| Problem details |
Go over the entries and report the lines where the word "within" occurs.
------ Data section ------
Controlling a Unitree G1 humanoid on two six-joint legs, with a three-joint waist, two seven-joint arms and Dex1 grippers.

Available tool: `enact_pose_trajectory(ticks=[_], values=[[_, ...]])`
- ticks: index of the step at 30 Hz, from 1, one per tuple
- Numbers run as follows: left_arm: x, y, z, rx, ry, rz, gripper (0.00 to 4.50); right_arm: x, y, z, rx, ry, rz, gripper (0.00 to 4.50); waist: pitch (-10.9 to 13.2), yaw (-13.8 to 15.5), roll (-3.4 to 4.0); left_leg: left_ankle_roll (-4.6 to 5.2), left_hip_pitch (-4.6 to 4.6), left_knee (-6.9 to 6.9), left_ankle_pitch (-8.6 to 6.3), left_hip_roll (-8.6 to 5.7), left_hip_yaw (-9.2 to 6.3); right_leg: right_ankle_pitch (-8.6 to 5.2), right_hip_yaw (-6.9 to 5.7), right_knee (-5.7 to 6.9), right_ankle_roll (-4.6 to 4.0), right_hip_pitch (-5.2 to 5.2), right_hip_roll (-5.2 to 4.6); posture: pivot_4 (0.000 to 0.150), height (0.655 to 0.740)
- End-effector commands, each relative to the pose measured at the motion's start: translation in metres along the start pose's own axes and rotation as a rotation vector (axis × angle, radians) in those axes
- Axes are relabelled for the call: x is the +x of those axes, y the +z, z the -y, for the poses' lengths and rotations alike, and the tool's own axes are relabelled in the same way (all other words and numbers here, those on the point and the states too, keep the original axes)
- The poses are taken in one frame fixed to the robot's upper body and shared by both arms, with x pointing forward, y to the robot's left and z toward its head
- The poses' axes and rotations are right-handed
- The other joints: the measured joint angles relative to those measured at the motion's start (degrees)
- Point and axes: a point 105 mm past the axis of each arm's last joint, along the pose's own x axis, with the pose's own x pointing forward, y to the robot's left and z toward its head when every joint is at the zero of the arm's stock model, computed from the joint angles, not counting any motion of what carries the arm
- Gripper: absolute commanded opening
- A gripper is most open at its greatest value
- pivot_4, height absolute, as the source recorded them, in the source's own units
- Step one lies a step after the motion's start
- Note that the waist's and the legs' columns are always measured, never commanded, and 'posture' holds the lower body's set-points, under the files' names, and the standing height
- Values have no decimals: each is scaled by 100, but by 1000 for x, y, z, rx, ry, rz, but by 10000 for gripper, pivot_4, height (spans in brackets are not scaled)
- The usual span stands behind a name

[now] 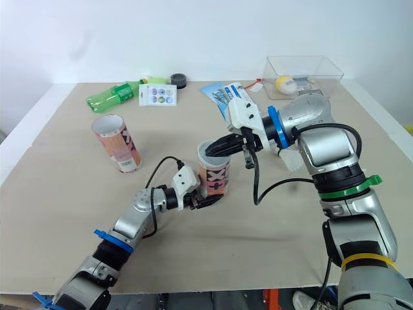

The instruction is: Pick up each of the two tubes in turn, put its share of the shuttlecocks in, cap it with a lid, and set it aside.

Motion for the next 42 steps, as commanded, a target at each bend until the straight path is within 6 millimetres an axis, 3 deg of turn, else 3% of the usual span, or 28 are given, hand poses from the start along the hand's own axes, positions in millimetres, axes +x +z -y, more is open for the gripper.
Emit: enact_pose_trajectory(ticks=[1,28,39,42], values=[[-3,-13,3,-30,-4,-42,29743,17,-18,-15,31,102,-59,131,0,0,0,0,5,-3,0,0,0,-2,0,0,-3,3,0,1500,7400],[3,-7,6,-47,-23,-26,29743,34,-19,-30,-96,254,-77,131,-9,1,-9,-8,48,-23,-5,0,0,-23,-1,-4,-13,45,-2,1500,7400],[3,-7,6,-47,-21,-26,29743,34,-41,-21,-67,248,-201,131,-55,0,-21,-18,63,-22,-12,1,-1,-29,-2,-5,-13,55,-3,1500,7400],[3,-7,6,-44,-20,-23,29743,32,-32,-19,-31,237,-145,131,-71,-1,-28,-20,66,-23,-13,3,-1,-30,-2,-5,-14,56,-3,1500,7400]])
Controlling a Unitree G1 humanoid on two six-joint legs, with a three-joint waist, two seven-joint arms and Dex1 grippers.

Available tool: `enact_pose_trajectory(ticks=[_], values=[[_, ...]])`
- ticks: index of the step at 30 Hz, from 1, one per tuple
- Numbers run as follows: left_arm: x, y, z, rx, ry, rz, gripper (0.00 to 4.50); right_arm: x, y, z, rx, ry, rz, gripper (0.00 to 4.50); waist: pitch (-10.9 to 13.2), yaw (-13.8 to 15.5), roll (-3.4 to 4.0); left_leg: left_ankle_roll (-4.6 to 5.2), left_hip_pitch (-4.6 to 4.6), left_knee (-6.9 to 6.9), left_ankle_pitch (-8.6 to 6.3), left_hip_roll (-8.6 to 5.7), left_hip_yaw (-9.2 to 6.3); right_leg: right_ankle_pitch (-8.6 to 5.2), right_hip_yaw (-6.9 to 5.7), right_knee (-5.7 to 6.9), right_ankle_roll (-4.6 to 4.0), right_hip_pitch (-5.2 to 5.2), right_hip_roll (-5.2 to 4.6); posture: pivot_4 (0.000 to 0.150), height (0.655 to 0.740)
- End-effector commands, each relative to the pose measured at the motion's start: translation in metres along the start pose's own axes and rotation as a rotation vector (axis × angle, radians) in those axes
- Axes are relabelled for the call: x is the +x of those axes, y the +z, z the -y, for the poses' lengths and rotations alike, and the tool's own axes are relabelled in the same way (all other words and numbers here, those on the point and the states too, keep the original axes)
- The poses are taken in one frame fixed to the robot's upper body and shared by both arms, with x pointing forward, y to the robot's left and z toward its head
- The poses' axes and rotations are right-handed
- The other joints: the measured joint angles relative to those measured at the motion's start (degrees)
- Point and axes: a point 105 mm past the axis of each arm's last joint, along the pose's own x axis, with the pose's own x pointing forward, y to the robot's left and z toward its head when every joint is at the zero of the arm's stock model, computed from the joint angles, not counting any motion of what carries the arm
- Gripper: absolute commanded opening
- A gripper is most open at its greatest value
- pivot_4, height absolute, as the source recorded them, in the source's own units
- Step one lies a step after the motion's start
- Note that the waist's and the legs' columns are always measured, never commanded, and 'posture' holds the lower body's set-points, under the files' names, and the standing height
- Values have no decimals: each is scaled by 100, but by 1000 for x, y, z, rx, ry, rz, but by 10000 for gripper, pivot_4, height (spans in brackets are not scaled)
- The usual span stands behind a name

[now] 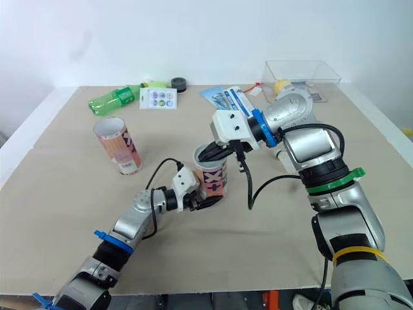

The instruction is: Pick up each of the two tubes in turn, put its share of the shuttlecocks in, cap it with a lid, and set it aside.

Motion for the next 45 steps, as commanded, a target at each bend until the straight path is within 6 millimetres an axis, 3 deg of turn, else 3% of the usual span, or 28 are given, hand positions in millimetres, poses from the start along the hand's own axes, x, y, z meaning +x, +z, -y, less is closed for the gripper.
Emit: enact_pose_trajectory(ticks=[1,2,5,7,8,9,11,13,17,21,22,24,29,37,45], values=[[1,-3,3,-3,-10,-15,29743,17,-22,-21,160,133,-20,131,-2,-1,0,-1,0,0,0,0,1,0,0,0,0,0,-1,1500,7400],[0,-3,3,-3,-10,-16,29743,14,-15,-18,174,121,20,131,-1,0,-1,-1,0,0,-1,0,1,0,0,0,0,0,-1,1500,7400],[-1,-4,2,-2,-8,-19,29743,0,7,-10,227,91,152,9233,2,2,0,-3,-9,-2,-2,0,0,-2,0,0,-3,-7,-2,1500,7400],[-3,-5,1,-1,-6,-23,29743,-14,17,-7,253,64,224,16634,6,2,3,-6,-22,-5,-4,0,-1,-9,0,0,-6,-16,-2,1500,7400],[-4,-6,1,-1,-5,-24,29743,-21,20,-4,256,36,249,22483,12,4,6,-8,-25,-5,-5,0,-1,-12,0,0,-4,-19,-2,1500,7400],[-5,-6,0,0,-5,-26,29743,-28,21,-3,262,18,259,25255,16,6,5,-10,-34,-6,-8,-1,-1,-16,0,0,-1,-28,-2,1500,7400],[-6,-6,-1,2,-5,-29,29743,-41,18,-4,271,-16,259,36856,17,11,7,-11,-56,-6,-11,-2,-2,-8,0,0,25,-47,-2,1500,7400],[-6,-6,-2,4,-4,-30,29743,-52,15,-5,294,-52,264,44408,19,18,7,-10,-75,-6,-12,-4,-5,-8,0,0,31,-65,-2,1500,7400],[-8,-5,-3,7,-5,-29,29743,-79,7,-5,372,-184,321,44408,23,21,10,-9,-98,-5,-12,-7,-6,-8,0,0,34,-85,-3,1500,7400],[-12,-2,-7,-2,-10,-14,29743,-98,-23,-16,461,-391,339,44408,28,22,2,-9,-99,-4,-12,-7,-9,-8,-3,-1,33,-84,-3,1500,7400],[-13,0,-8,-3,-13,-2,38552,-96,-33,-24,474,-441,338,45000,28,23,1,-9,-99,-4,-13,-7,-9,-8,-3,-1,33,-84,-2,1500,7400],[-15,5,-9,4,-26,21,44619,-85,-47,-39,482,-511,320,45000,29,11,-1,-6,-100,-6,-14,-6,-8,-10,-2,-1,33,-86,0,1500,7400],[-21,12,-13,32,-50,42,44619,-53,-65,-63,525,-612,326,45000,59,-21,49,-3,-99,-6,-14,-1,-3,-4,7,4,37,-94,8,1500,7400],[-40,8,-22,83,-74,14,44619,5,-75,-90,592,-590,358,45000,71,-9,27,-4,-101,3,-12,-6,-5,0,6,2,44,-88,4,1500,7400],[-53,4,-17,103,-96,10,44619,38,-76,-90,590,-591,369,45000,74,3,25,-4,-101,1,-12,-3,-5,-1,5,2,42,-88,5,1500,7400]])
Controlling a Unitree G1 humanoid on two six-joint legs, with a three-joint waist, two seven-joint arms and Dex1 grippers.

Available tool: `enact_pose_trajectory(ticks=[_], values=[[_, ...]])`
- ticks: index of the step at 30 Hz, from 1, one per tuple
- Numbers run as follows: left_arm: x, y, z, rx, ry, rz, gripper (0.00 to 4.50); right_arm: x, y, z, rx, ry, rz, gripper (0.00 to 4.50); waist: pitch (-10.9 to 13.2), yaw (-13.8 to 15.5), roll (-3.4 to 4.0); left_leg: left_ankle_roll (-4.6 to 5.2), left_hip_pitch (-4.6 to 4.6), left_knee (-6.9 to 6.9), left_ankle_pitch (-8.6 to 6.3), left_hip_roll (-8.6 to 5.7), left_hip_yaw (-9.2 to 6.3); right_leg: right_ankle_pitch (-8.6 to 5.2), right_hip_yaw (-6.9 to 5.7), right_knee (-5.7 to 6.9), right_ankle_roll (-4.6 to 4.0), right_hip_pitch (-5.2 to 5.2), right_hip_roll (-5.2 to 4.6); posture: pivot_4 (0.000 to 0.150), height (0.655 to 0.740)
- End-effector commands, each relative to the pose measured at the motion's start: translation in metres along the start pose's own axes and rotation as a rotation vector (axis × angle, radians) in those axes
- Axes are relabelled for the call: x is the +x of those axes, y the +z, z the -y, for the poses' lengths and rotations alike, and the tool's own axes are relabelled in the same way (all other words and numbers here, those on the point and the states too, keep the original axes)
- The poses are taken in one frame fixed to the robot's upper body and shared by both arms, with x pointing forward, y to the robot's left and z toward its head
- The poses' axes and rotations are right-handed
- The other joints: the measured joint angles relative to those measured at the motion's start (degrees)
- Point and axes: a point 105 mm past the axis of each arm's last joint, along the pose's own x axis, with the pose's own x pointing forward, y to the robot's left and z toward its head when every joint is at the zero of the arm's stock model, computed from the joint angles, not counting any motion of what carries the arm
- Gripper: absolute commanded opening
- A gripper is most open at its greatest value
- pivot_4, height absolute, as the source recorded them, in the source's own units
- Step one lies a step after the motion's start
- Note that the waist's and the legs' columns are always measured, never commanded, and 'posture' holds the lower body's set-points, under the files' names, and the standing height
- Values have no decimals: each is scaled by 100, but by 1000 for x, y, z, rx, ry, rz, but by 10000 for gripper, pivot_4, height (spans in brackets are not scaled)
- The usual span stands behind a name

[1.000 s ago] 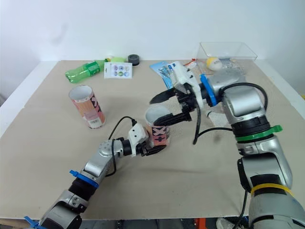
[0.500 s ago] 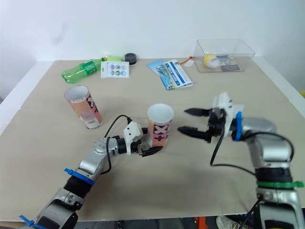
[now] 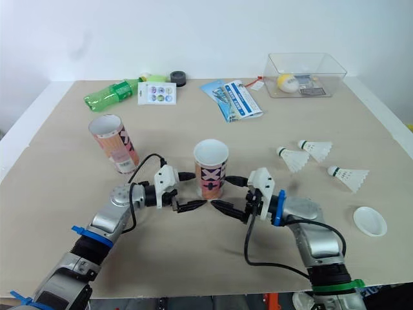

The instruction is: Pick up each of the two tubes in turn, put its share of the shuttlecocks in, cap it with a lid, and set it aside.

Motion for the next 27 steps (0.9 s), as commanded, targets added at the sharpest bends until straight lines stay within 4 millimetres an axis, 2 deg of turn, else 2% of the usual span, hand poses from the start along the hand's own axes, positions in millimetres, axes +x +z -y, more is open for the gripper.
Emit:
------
| Reply |
Motion for the next 42 steps, as commanded, a target at each bend until the straight path is within 6 millimetres an axis, 3 deg of turn, else 3% of the usual span, or 28 are given, hand poses from the start along the hand's own axes, positions in millimetres, axes +x +z -y, more is open for the gripper.
Motion for the next 45 steps, as commanded, a target at each bend until the straight path is within 6 millimetres an axis, 3 deg of turn, else 3% of the usual span, or 28 are given, hand positions in millimetres, poses from the start along the hand's own axes, x, y, z meaning +x, +z, -y, less is closed for the gripper.
Motion for the next 27 steps (0.9 s), as commanded, targets added at the sharpest bends until straight lines stay within 4 millimetres an axis, 2 deg of turn, else 2% of the usual span, hand poses from the start along the hand's own axes, positions in millimetres, axes +x +z -y, more is open for the gripper.

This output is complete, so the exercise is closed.